## [ASSIGNMENT]
Gather up every line from the entries below that uses the word "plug".

(Stored items from a collection)
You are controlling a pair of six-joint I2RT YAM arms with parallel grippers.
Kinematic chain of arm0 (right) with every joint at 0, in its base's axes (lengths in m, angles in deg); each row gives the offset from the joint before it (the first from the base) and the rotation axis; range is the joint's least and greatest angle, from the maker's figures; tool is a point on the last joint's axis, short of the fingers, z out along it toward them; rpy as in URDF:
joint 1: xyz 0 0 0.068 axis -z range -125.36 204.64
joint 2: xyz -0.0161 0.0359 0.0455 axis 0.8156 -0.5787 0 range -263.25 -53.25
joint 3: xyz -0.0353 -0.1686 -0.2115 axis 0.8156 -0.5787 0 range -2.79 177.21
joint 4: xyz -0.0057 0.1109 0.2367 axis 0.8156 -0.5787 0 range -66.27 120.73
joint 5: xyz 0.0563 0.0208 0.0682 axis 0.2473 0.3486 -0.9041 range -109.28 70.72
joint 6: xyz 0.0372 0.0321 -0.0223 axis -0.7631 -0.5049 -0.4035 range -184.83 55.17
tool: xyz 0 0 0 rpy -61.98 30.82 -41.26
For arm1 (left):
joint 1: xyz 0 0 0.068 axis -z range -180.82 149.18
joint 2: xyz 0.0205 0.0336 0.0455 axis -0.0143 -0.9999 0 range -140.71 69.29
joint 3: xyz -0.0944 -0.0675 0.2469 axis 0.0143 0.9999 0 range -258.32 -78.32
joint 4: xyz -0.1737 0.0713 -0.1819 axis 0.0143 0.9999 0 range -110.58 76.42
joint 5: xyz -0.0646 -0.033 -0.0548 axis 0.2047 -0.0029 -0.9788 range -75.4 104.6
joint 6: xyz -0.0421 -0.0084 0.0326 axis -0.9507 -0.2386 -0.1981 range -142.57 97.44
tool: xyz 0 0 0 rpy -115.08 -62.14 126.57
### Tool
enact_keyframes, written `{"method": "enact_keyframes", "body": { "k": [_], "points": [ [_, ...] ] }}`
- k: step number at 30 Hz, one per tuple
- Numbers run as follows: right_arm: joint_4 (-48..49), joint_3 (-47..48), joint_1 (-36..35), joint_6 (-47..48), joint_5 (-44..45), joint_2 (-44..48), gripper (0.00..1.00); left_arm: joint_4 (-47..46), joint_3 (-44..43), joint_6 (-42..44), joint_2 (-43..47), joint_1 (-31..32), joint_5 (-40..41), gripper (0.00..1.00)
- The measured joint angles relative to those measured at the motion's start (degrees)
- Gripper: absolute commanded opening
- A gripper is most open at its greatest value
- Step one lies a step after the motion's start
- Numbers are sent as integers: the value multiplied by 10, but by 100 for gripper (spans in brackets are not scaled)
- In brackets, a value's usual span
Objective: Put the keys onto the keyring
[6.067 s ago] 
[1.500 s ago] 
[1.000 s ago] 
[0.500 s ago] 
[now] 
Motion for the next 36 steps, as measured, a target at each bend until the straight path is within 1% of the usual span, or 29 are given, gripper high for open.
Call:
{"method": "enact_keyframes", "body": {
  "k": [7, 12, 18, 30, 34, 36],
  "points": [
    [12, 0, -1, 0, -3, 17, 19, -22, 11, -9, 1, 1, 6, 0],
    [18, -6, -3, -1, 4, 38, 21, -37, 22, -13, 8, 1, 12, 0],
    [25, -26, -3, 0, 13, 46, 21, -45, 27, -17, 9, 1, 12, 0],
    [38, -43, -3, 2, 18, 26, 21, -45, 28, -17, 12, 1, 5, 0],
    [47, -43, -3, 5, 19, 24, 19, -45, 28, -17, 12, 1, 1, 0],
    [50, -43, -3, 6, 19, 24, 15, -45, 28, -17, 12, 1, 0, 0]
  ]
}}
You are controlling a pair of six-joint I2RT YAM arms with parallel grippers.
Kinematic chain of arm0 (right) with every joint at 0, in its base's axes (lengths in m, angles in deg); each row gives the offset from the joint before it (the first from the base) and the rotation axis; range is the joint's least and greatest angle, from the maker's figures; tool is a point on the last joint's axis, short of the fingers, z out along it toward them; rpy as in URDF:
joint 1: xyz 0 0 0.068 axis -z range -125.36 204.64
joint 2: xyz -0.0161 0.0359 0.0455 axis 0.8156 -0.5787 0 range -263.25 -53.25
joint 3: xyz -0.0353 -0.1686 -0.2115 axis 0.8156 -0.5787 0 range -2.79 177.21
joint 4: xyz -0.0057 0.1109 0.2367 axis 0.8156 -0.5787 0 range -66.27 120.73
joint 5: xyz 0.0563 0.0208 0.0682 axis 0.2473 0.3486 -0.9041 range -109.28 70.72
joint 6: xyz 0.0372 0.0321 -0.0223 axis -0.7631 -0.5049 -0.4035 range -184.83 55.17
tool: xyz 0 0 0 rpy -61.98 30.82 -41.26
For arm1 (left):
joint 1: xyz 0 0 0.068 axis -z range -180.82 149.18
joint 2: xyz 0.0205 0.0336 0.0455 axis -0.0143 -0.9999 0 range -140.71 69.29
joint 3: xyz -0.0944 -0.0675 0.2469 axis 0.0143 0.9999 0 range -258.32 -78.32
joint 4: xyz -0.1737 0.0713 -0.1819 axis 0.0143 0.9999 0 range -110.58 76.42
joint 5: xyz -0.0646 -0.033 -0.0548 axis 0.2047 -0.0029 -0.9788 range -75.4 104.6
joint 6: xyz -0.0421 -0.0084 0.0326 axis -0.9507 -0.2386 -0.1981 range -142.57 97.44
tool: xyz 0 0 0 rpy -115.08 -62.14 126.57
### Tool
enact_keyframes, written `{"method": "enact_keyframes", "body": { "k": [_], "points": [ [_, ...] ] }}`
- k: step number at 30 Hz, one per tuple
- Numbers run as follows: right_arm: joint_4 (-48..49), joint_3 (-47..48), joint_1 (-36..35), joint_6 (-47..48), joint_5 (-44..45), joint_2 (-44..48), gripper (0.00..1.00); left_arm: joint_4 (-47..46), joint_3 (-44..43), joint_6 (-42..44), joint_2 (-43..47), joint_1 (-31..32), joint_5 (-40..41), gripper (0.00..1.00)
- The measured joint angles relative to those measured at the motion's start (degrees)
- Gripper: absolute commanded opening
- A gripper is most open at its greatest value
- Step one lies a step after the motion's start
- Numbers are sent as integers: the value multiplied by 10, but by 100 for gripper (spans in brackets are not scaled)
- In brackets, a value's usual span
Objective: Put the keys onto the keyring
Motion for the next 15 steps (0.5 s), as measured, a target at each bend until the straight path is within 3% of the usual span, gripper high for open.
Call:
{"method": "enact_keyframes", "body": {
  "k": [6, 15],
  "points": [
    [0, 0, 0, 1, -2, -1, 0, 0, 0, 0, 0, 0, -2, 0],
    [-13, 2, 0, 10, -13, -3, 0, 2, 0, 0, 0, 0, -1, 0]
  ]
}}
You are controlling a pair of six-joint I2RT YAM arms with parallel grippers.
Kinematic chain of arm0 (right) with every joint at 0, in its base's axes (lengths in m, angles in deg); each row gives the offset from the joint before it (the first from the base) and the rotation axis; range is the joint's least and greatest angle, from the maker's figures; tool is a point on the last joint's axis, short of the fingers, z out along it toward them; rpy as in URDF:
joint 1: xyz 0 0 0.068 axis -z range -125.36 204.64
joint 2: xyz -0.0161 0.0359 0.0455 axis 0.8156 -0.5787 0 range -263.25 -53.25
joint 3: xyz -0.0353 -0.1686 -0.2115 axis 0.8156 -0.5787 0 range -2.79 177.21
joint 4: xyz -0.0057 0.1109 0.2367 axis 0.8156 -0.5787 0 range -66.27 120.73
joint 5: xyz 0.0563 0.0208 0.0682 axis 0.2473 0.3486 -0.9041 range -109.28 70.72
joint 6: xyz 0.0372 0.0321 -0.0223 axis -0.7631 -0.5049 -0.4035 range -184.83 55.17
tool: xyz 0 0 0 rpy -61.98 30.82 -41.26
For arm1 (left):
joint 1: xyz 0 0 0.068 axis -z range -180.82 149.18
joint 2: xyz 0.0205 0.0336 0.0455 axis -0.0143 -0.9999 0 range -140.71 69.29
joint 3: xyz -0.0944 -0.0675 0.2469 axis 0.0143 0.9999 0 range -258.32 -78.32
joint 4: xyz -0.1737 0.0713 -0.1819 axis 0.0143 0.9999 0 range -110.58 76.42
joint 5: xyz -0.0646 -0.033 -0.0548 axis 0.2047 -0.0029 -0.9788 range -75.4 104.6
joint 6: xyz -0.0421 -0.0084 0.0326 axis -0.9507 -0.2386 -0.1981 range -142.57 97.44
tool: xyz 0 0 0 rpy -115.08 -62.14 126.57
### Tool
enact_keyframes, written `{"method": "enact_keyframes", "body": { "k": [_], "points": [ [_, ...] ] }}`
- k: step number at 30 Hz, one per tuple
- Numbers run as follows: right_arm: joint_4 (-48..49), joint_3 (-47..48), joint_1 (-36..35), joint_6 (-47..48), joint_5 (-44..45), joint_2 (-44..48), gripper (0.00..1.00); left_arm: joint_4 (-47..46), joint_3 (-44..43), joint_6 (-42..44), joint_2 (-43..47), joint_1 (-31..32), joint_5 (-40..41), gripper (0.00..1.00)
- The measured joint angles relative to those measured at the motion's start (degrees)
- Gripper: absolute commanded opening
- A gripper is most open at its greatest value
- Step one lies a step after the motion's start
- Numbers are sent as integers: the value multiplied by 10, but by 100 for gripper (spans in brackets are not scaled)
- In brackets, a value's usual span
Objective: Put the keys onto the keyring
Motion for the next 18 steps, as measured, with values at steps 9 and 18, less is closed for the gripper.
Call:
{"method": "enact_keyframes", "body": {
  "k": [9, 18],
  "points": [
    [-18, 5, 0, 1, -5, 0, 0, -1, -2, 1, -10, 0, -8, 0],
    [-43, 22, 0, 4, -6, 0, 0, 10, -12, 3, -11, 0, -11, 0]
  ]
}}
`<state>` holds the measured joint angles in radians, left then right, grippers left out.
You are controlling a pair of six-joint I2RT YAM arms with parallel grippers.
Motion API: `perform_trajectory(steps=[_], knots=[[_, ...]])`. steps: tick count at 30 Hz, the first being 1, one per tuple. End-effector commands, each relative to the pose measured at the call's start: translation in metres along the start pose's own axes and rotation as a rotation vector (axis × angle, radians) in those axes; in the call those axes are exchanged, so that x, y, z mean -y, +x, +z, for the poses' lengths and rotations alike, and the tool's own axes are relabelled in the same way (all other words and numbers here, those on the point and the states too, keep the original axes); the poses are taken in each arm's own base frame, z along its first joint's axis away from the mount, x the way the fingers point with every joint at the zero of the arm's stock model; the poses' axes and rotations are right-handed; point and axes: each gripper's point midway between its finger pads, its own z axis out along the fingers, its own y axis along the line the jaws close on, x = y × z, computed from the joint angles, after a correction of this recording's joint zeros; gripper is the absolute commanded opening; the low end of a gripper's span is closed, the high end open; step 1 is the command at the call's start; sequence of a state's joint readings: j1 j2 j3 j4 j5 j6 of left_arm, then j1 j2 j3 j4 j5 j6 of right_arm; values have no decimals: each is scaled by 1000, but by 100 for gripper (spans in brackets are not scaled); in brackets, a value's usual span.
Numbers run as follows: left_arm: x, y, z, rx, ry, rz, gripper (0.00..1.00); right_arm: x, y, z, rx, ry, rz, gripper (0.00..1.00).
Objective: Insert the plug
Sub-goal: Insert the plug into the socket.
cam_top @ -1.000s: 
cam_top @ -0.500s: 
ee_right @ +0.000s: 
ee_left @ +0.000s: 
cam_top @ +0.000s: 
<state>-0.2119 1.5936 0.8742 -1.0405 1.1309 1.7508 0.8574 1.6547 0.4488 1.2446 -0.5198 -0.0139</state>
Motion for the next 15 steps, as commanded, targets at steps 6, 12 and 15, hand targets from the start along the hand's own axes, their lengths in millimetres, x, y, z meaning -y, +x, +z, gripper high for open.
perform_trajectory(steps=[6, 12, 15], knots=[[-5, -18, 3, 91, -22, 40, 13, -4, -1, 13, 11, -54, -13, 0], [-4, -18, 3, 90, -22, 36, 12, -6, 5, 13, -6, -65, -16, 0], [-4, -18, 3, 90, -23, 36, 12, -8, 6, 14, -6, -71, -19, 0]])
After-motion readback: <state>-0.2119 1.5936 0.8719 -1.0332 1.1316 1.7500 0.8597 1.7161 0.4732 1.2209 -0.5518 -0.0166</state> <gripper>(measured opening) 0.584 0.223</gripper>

## [ANSWER TO THIS PROBLEM]
Objective: Insert the plug
Sub-goal: Insert the plug into the socket.

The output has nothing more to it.